BP(1-6) compounds designed from Benzoxazole and Thiazolyl-Pyrazole scaffolds exhibited potent antitubulin and caspase-3 activity in MDA-MB-231 cells. BP-6 notably triggered apoptosis and disrupted cell proliferation. Docking studies validated strong binding affinities of BP-2 and BP-6 toward β-tubulin and caspase-3, suggesting promising therapeutic applications.

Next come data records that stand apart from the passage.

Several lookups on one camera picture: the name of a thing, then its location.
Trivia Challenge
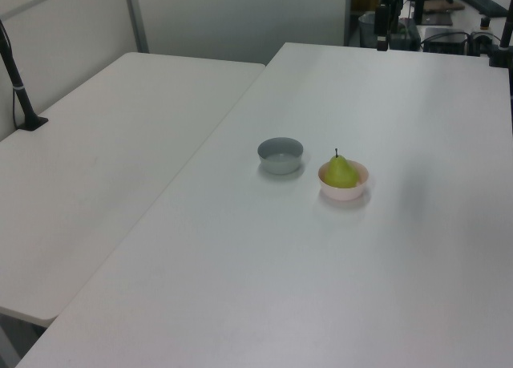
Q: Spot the black camera stand pole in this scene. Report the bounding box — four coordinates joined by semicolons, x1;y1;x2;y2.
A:
0;18;50;132

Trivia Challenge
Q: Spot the grey waste bin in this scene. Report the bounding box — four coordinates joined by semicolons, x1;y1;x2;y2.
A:
357;12;378;48

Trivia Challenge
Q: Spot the grey partition post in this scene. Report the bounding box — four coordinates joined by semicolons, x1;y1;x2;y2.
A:
121;0;150;55

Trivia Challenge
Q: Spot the white side table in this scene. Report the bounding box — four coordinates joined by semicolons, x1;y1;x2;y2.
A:
0;51;267;321

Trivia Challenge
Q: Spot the green pear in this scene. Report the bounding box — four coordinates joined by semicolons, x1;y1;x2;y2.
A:
323;148;359;189

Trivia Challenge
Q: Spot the black keyboard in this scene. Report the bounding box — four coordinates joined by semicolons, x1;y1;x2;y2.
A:
454;0;509;18

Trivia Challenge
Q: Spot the grey plastic bowl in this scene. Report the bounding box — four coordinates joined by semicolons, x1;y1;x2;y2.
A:
256;136;305;175

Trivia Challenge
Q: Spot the pink plastic bowl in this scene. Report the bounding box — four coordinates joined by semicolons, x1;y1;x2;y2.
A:
317;160;370;202

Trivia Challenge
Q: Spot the black electronics box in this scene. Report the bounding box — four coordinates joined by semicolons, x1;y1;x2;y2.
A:
419;26;471;55

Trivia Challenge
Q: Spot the black clamped stand pole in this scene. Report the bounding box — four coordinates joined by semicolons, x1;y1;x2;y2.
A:
487;11;513;69

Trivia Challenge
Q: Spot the brown wooden board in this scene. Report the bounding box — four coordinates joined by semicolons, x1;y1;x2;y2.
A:
422;0;466;13

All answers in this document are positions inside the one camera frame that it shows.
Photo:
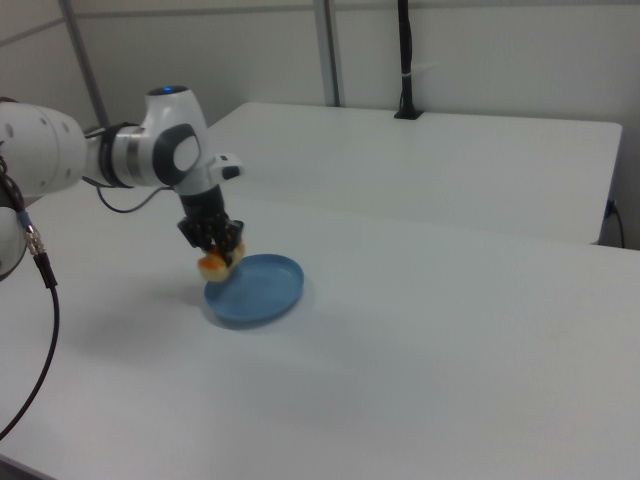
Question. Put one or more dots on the black ribbed gripper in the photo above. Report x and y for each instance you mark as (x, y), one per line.
(205, 220)

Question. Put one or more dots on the orange glazed bread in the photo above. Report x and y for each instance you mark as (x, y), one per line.
(214, 269)

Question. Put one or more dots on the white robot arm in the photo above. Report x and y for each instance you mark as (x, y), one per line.
(45, 150)

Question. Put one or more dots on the blue round plate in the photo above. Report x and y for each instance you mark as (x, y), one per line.
(260, 295)

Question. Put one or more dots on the white side table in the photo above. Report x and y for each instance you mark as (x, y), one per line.
(425, 165)

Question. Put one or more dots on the grey partition post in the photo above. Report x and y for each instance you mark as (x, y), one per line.
(85, 65)
(330, 55)

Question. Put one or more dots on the black camera pole with clamp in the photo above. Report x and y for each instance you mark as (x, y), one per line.
(406, 60)

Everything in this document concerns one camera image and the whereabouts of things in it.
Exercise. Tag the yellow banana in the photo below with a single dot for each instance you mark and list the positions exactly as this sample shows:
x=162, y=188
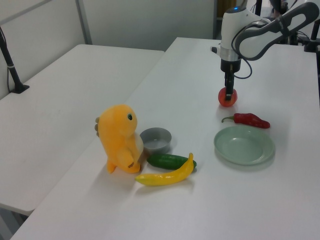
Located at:
x=165, y=178

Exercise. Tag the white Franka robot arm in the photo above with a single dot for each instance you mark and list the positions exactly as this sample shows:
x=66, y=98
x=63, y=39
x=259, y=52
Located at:
x=250, y=45

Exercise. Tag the white side table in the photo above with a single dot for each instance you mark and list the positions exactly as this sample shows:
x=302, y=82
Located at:
x=62, y=100

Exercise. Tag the red chili pepper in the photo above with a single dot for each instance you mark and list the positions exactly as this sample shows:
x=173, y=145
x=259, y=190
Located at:
x=250, y=120

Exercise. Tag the brown wooden panel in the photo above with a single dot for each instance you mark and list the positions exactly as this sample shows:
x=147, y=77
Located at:
x=220, y=8

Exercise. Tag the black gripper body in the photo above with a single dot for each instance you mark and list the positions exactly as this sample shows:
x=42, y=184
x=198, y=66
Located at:
x=230, y=65

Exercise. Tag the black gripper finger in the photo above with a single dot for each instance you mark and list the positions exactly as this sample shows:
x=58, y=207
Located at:
x=233, y=80
x=228, y=85

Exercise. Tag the grey round bowl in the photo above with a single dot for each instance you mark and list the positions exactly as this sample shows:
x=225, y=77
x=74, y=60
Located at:
x=155, y=147

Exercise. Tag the red apple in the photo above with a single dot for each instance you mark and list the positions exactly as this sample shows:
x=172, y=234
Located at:
x=222, y=98

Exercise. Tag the black clamp stand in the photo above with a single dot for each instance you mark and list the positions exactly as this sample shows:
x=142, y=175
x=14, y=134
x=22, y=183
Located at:
x=312, y=42

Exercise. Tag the black camera stand pole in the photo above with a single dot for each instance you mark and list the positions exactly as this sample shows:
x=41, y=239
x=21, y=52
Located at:
x=11, y=67

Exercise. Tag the black metal equipment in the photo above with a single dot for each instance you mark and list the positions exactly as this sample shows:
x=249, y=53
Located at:
x=295, y=38

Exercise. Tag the pale green plate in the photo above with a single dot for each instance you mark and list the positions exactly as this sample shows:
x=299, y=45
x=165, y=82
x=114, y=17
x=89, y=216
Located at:
x=240, y=147

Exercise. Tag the green cucumber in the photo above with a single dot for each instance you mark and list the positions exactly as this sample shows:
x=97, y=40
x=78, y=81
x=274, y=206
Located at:
x=162, y=161

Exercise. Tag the orange plush dinosaur toy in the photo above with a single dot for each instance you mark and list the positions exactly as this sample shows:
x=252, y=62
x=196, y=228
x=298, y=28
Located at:
x=117, y=135

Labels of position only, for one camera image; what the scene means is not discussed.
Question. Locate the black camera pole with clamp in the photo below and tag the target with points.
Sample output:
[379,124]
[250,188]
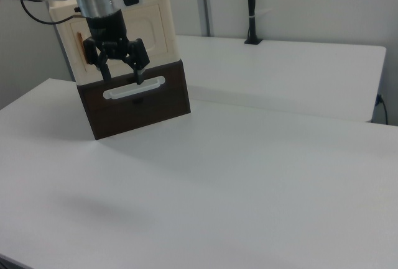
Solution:
[251,2]

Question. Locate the cream plastic cabinet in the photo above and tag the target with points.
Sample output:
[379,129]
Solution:
[168,17]

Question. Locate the dark brown wooden drawer box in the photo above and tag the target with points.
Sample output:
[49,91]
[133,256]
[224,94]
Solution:
[140,116]

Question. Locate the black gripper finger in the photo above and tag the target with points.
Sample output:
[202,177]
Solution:
[140,54]
[90,51]

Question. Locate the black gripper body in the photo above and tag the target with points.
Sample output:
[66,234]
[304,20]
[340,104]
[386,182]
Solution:
[107,33]

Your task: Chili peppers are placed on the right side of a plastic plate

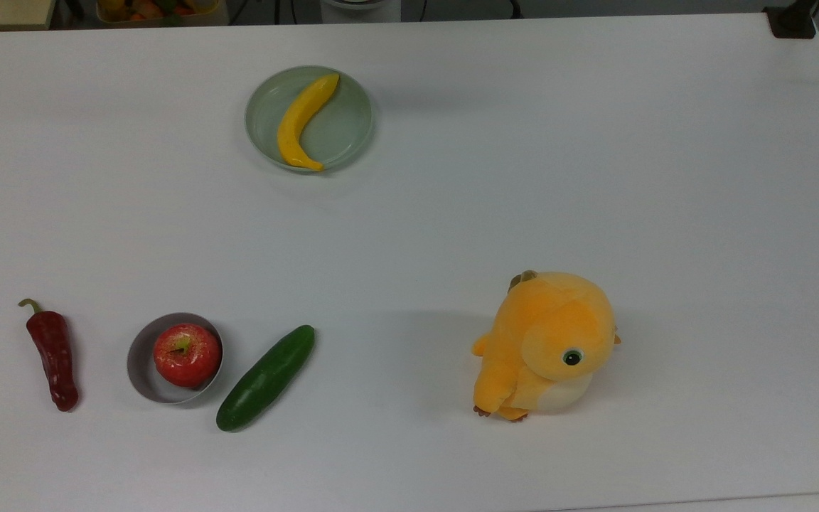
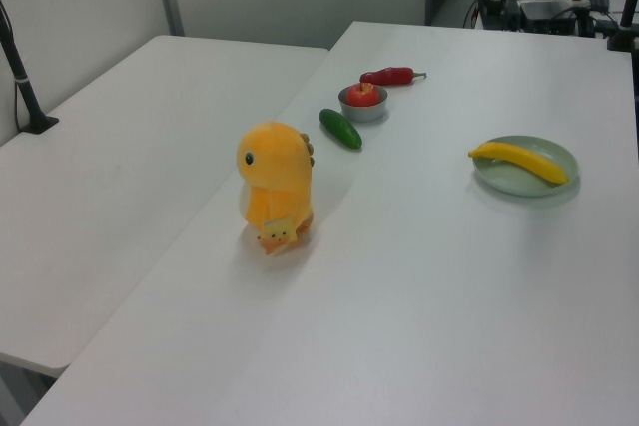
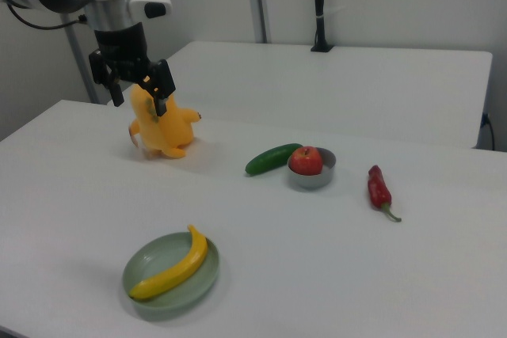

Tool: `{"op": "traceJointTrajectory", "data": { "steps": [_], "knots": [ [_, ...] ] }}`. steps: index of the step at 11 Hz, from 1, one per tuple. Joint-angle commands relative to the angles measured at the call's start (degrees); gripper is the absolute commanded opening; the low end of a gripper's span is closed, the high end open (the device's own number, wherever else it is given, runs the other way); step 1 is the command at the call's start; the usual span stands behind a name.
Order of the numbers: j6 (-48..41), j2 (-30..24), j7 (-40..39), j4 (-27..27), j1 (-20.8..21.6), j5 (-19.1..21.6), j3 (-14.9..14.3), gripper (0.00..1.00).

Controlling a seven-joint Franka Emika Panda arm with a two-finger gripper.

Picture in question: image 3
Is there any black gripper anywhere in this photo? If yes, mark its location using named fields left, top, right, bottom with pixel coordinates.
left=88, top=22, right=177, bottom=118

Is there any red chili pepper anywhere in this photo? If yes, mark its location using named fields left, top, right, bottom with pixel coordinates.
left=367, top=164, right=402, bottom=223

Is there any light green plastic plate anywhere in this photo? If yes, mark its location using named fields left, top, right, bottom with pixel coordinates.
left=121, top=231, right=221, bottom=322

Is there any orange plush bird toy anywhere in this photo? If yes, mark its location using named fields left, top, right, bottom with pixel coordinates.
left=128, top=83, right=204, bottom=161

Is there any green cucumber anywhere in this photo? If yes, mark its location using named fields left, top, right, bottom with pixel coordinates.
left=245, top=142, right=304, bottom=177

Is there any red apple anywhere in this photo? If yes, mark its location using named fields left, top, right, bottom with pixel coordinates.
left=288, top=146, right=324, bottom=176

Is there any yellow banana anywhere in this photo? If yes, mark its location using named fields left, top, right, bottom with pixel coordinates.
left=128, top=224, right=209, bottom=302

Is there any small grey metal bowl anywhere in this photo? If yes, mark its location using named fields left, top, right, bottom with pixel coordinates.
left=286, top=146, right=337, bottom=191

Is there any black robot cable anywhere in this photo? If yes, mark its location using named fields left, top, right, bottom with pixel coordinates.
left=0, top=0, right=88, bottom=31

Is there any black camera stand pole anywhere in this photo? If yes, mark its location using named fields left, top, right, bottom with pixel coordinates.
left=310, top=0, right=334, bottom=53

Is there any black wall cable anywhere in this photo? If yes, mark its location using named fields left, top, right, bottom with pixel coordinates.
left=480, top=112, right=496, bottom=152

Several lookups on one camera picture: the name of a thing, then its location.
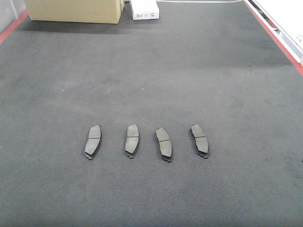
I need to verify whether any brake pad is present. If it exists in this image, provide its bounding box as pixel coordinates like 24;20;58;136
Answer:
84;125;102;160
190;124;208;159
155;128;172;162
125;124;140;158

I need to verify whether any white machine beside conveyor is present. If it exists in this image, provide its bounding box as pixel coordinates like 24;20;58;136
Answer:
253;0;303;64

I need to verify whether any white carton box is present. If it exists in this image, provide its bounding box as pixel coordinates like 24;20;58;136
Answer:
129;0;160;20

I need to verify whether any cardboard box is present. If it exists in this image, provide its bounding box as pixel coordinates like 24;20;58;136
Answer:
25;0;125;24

In the present study, the biological activities of novel compounds (BP-1 to BP-6), designed as antitubulin agents, were systematically evaluated, with a particular focus on their effects on the triple-negative breast cancer cell line MDA-MB-231 and non-cancerous cell line MCF-10A. BP-2 and BP-6 demonstrated micromolar-range antiproliferative activity against MDA-MB-231 cancer cells, with IC_{5 0} values of 8 and 4 µM, respectively, comparable to nocodazole (3 µM), and showed selective cytotoxicity over normal MCF-10A cells, with selectivity indices of approximately 3.3 and 8. In vitro analyses revealed that BP-2 and more notably BP-6 significantly inhibited cell proliferation in a time- and dose-dependent manner, disrupted microtubule organization through the downregulation of β-tubulin expression, and induced apoptosis, as evidenced by increased levels of Cleaved Caspase-3 and distinct apoptotic morphological changes. Among the tested compounds, BP-6 exhibited the most potent antiproliferative and proapoptotic activity, with an IC_{5 0} value close to that of NOC. Molecular docking supported these findings by showing strong binding affinities of BP-6 to both β-tubulin and Caspase-3, indicating a dual-targeted mechanism. Furthermore, molecular dynamics simulations confirmed the stable binding and dynamic integrity of BP-6 within both β-Tubulin and Caspase-3 targets, underscoring its potential as a robust candidate for anticancer drug development.